Le succès tactique d’Israël masque un dilemme stratégique : l’élargissement de la menace des missiles, tandis que les installations nucléaires restent en place ; aux États-Unis, les coûts de soutien augmentent à l’intérieur même du pays. Les États-Unis affichent une indépendance énergétique en surface, mais l’énergie « intégrée » (produits manufacturés importés d’Asie) entraîne une transmission de l’inflation ; et la dépendance de l’agriculture aux engrais hausse davantage les prix des aliments. La politique de la Réserve fédérale doit faire face à un ajustement radical.
VII. Répartition de l’énergie à l’échelle mondiale, fractures sociales et conséquences à long terme
Dubaï passe de l’oasis de luxe à une ville fantôme ; plus de 90% de la population expatriée part, et la stabilité devient le produit central. Les fonctionnaires thaïlandais se voient ordonner de monter les escaliers ; les Philippines mettent en place une semaine de travail de quatre jours ; une usine de chips au Japon ferme en raison d’une pénurie de carburant. Les pays pauvres subissent la plus lourde charge : les universités au Bangladesh ferment, et les familles au Pakistan et en Inde n’obtiennent qu’une demi-pilule de gaz de cuisine.
Bien que les pays riches subventionnent pour amortir les prix intérieurs, cela fausse les signaux de prix mondiaux et aggrave la rareté dans les pays pauvres. La sécurité énergétique a remplacé l’idéologie et devient la monnaie centrale de la géopolitique.

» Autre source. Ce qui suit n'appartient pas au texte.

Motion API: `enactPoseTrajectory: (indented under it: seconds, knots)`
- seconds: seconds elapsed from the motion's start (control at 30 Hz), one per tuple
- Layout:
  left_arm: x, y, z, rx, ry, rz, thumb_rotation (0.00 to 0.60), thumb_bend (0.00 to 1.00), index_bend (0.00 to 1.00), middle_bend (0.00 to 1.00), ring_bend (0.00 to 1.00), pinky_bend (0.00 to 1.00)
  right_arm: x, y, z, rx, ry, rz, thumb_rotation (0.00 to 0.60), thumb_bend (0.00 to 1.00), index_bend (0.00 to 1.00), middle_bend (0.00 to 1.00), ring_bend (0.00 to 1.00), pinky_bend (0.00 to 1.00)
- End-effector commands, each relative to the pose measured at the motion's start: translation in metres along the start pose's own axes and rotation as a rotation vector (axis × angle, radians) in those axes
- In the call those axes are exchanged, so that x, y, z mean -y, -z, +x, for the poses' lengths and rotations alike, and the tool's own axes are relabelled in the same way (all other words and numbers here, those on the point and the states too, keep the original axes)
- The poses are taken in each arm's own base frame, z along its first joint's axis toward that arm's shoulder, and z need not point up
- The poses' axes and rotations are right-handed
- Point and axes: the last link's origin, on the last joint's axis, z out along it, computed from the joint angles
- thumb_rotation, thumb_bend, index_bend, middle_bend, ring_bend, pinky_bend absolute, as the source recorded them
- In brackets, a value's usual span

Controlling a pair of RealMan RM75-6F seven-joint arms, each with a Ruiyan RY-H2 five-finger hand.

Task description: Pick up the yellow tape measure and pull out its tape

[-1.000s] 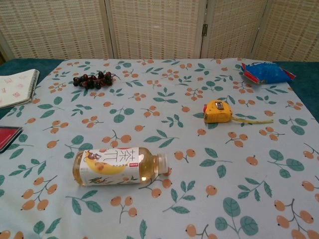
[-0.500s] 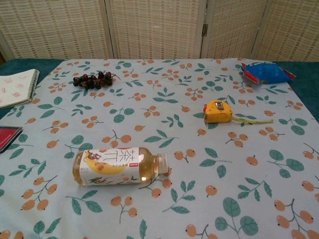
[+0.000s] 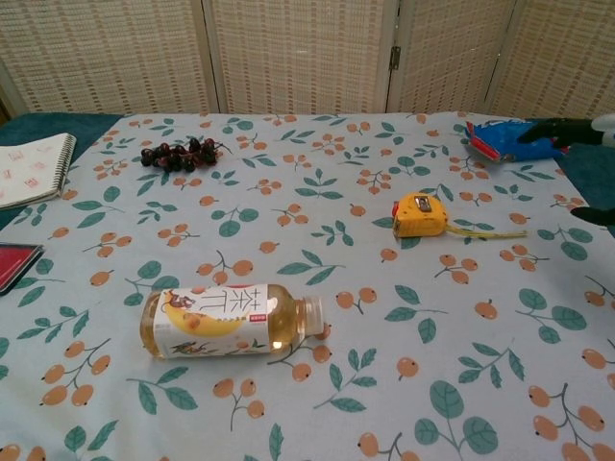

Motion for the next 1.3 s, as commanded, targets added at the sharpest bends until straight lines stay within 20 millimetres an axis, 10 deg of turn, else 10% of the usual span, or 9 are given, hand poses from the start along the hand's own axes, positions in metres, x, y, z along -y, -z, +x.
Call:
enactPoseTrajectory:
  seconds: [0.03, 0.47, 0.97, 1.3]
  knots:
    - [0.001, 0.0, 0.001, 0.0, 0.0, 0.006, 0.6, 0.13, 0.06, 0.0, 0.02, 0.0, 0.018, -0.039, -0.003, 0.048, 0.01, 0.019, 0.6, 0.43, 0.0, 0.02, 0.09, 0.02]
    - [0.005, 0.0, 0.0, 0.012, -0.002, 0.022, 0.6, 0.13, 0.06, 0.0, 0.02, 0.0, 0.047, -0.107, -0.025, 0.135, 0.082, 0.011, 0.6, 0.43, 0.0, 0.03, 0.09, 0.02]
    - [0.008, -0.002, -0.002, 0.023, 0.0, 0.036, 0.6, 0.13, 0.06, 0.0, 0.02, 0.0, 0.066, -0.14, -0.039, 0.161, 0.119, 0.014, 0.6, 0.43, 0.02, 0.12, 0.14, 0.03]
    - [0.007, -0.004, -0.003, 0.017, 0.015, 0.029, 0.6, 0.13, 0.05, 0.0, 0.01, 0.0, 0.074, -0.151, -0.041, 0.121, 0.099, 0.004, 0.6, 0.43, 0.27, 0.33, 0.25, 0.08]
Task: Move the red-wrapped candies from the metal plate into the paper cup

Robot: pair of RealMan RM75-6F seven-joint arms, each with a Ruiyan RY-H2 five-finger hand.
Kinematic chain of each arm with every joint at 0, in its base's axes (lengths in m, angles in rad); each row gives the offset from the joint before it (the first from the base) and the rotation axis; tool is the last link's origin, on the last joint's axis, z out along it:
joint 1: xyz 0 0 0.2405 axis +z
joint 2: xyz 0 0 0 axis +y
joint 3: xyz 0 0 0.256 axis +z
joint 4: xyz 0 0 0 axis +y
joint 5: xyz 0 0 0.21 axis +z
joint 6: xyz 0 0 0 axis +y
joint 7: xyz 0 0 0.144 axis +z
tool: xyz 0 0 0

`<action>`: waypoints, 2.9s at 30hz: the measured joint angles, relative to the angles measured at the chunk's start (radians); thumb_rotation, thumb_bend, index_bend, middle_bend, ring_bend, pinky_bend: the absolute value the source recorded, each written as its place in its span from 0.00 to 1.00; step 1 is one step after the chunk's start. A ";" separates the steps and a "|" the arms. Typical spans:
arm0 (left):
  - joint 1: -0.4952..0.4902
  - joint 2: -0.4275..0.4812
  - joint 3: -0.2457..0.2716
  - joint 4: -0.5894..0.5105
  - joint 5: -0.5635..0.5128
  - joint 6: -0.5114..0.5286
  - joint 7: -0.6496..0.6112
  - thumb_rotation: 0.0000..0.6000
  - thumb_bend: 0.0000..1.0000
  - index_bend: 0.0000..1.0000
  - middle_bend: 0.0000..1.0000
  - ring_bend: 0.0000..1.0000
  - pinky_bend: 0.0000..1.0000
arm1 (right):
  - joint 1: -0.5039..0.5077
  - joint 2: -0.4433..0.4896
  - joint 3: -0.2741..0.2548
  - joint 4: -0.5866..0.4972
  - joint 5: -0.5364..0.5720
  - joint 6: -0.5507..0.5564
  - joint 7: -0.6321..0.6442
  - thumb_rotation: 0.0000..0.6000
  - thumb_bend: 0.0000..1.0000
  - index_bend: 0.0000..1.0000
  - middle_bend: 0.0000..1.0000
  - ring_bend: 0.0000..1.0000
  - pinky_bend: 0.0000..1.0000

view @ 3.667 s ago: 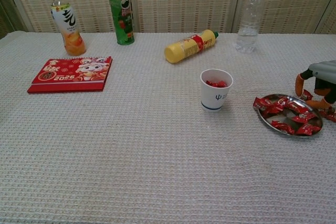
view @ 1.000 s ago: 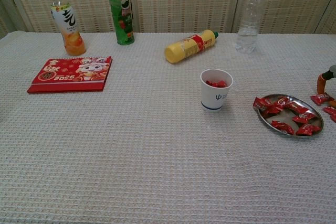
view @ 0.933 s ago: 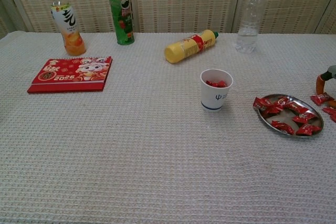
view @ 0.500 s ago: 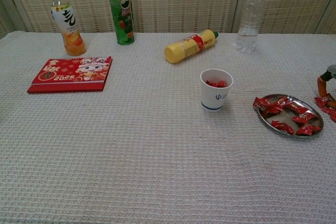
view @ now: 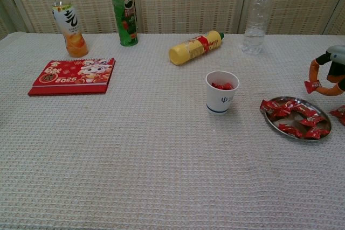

VIII. Conclusion : la réalité physique dépasse l’optimisme des marchés
Même si le marché pourrait rebondir temporairement grâce à des négociations avant la date limite du 6 avril, le rythme de la reprise est déterminé par les contraintes physiques : redémarrage des puits, déminage du détroit, réparation des usines. Le conflit renforce deux tendances : l’efficacité de la destruction asymétrique progresse et l’illusion de la distance de sécurité s’effondre (la portée des missiles iraniens atteint 4000 kilomètres, couvrant l’ensemble de l’Europe).
L’économie mondiale s’oriente vers une nouvelle ère d’approvisionnement fragmenté. Les traders achètent « la paix », mais les navires, les pipelines et les turbines suivent leur propre calendrier. À long terme, cette crise pourrait accélérer la transition énergétique et la diversification des chaînes d’approvisionnement, tout en révélant aussi le risque systémique du système existant. Les décideurs doivent dépasser les annonces à court terme et se concentrer sur la résilience des infrastructures et la coordination internationale, afin d’atténuer le prochain choc.